Not sure on the history of why this is called love cake, but I will tell you its two major components are items I love dearly: chocolate & cheese!! (It’s ricotta, chill) Anyway, it’s not super laborious, but it’s also not your traditional cake. Set aside a good amount of time to make this and it’s actually best if you make the night before serving. Also! there’s an element of magic involved. That’s right kids, magic.
1 boxed chocolate cake mix AND the ingredients listed on the box (I know I’m a disappointment to Martha but whatever, I love me a solid shortcut)
2 lbs. (32 ounces) ricotta cheese (seemed like an insane amount when I was buying it but is actually the right quantity)
3/4 cup sugar (my coworkers seemed to think 1 cup would’ve been better as that layer wasn’t quite as sweet, so use your judgment)
1 cup cold milk (yes that seems like too little, but just trust the recipe please, also I may swap this for Kahlua next time and see if that improves/ruins this “frosting”)
8 ounces Cool Whip
Preheat oven to 350 degrees. Lightly butter a 9×13 inch pan and set aside. In a large bowl, prepare your cake mix batter according to the directions on the box. Set aside. In the bowl of a stand mixer (or a super strong whisking arm like mine), beat together the ricotta cheese, eggs, sugar, and vanilla until smooth.
Pour the cake batter into the prepared baking pan and use an off-set spatula to spread evenly in the pan. Next, carefully pour the ricotta mixture evenly over the top of the cake batter. Gently spread the ricotta mixture so it evenly covers the cake batter. (The layers will switch while baking so the ricotta moves to the bottom and cake to the top – like magic or the scientific reason that ricotta weighs more than cake batter, whatever I am sticking with MAGIC.)
Bake for 60 minutes or until cake is set. Let cake cool completely before “frosting.”
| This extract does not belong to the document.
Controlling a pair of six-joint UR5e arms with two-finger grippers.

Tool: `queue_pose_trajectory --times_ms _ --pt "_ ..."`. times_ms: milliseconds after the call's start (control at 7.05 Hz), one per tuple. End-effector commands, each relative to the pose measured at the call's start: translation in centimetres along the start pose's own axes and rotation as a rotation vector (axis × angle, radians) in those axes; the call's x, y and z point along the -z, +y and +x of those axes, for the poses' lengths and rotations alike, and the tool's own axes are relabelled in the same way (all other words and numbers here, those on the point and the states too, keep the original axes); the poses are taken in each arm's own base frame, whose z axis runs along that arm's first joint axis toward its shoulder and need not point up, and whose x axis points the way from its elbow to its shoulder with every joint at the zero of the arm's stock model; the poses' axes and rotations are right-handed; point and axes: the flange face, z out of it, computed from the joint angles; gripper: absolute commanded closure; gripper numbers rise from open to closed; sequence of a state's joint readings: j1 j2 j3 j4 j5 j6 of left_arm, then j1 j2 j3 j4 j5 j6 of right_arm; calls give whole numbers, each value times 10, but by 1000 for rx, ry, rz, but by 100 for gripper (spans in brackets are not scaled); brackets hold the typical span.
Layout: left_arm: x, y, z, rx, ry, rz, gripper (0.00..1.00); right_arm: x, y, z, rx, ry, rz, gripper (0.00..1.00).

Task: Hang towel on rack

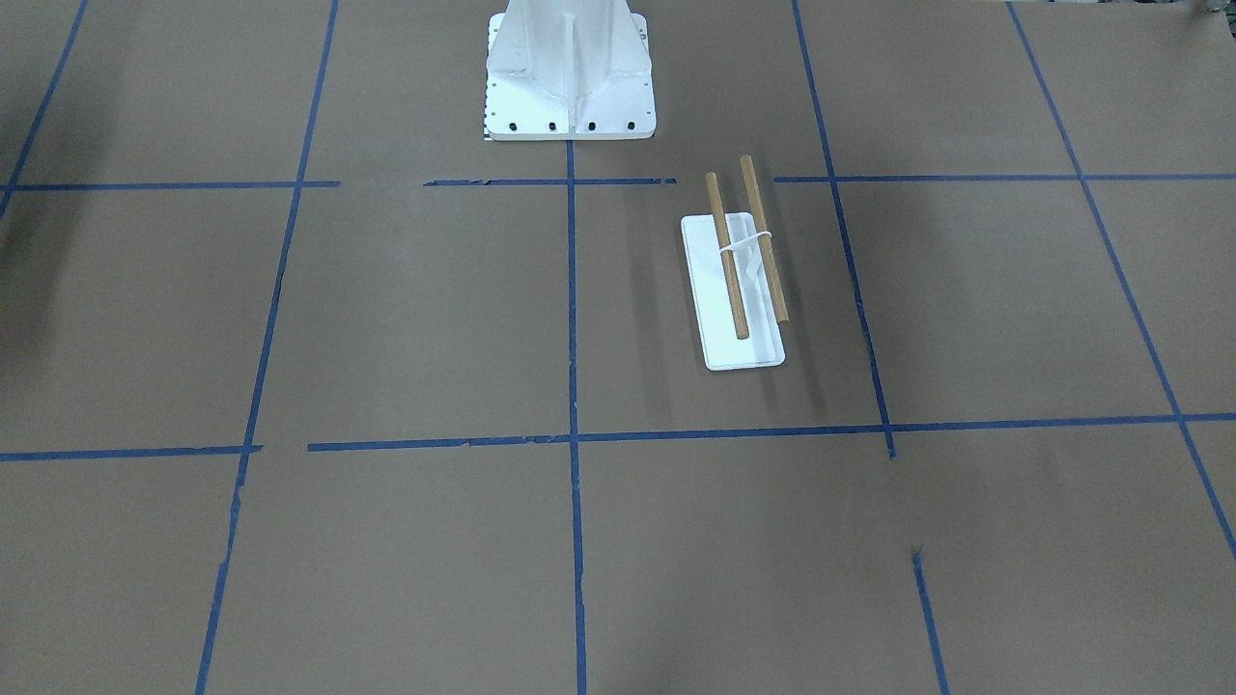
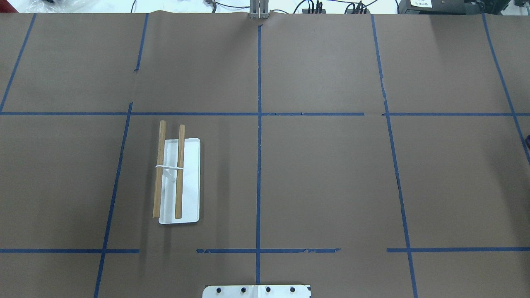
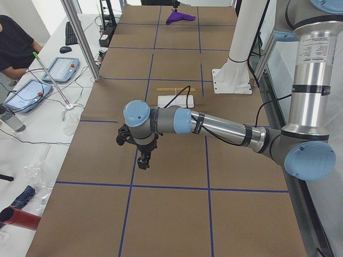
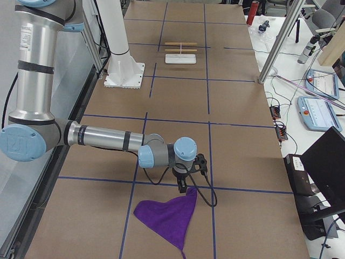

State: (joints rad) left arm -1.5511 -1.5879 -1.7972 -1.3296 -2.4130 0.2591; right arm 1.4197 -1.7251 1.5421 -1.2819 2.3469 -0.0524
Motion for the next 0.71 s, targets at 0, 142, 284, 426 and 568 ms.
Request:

Once the cake is cool, whisk together the pudding mix and milk until combined. Gently fold the Cool Whip into the pudding until combined. Spread the pudding mixture over the top of the cooled cake. Cover the cake and refrigerate at least 6 hours, or overnight, before serving. You know what -this cake SHOULD be called Love Cake because if I have to wait overnight to dive into this puppy I must really love you/it.
Not a very “pretty” picture but this is all I could sneak in as my coworkers devoured the cake.
We are sending you all loads of Italian love this valentine’s day: tanti baci!
Aloo tiki or potato cutlet is a North Indian snack made of boiled potatoes and various spices. “Aloo” means potato, and the word “tikki” means a small cutlet or croquette. It is found in almost every chaat shop or stall in Delhi, as well as, in other parts of India. It is served hot along with, tamarind and coriander-mint chutney (sauce), known as Hari (green) chutney. I decided I need to learn how to make these after my best friend had a craving for them over the weekend and asked my mom to make us some. They are fairly simple to make and very filling. They are excellent to serve as an afternoon snack with tea or with drinks as an appetizer. Next time we have a craving, we won’t need to run home for them…yum!
3 medium size potatoes
1 small onion- finely chopped or a half of a medium
1 green chili- finely chopped (remove seeds when chopping to minimize heat if you are worried about spice level)
1 tsp. cumin powder
1 tsp. coriander powder
1 tsp. fennel powder (I didn’t have any so I left out, you won’t die if it isn’t in there)
½ tsp. red chili powder
¼ tsp. dry ginger powder (I also added garlic powder in place of the fennel, mainly because I can’t eat most food without some sort of garlicky goodness)
½ tsp. chaat masala powder (MDG is my fav brand, but there are tons of kinds out there & easy to find)
2 tbsp. flour or corn starch (you cant skip this, it helps bind them and give them a crust, they will fall apart without it)
handful of fresh coriander leaves chopped (AKA cilantro. If you don’t like the flavor of cilantro, fresh parsley works as well)
oil for pan or shallow frying (vegetable is best since olive oil has a stronger flavor)
salt (I also added a pinch of black pepper)
Boil the peeled potatoes and after they are cooled a bit, using a grater to grate them. You can even use a potato masher instead of grating to save time. Combine all the ingredients in a bowl and mix well. Divide the mixture into equal portions and shape each portion into a round, flat tikki. (Pack them tightly so they don’t fall apart in the pan) Heat a non-stick pan on a medium to high flame and cook each tikki, using oil generously: think shallow fry, till both sides are golden brown. (you will be tempted to mess with them but let each side firm up & get browned, flip gently). Drain on an absorbent paper towel to catch any excess oil and serve hot. This is the Indian version of our latkes. It tastes like nostalgia/home.